WORK REQUIRED:
From the data below, give the number of lines holding the word "instance", with nothing else added.

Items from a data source

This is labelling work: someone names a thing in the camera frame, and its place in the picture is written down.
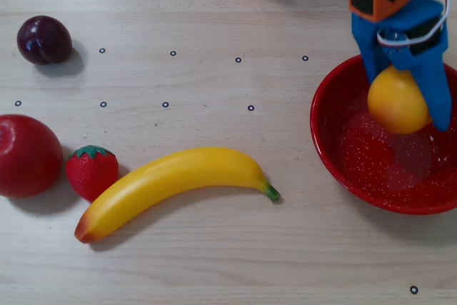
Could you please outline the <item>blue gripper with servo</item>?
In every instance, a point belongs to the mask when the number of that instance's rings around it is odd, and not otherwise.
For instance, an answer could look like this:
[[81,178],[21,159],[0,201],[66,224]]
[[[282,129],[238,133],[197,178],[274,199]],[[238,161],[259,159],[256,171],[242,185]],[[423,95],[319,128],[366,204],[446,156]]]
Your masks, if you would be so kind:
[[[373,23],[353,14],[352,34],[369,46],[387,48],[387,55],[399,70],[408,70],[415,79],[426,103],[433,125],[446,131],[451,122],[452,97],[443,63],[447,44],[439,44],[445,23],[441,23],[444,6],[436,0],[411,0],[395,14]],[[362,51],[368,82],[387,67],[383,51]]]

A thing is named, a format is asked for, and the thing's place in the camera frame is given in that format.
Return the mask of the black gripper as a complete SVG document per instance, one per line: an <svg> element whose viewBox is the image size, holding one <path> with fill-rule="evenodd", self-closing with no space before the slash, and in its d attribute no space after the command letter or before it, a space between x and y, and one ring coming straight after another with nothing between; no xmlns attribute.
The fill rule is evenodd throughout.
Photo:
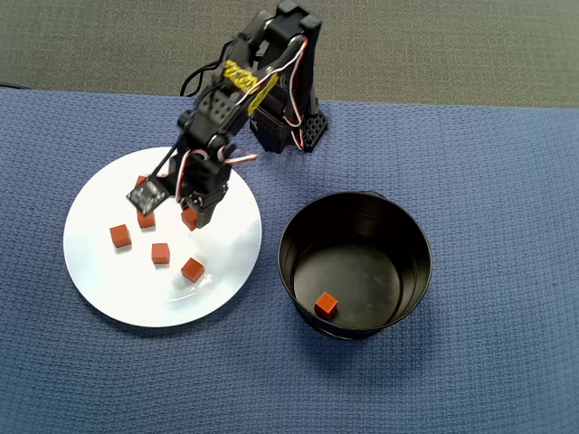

SOLUTION BELOW:
3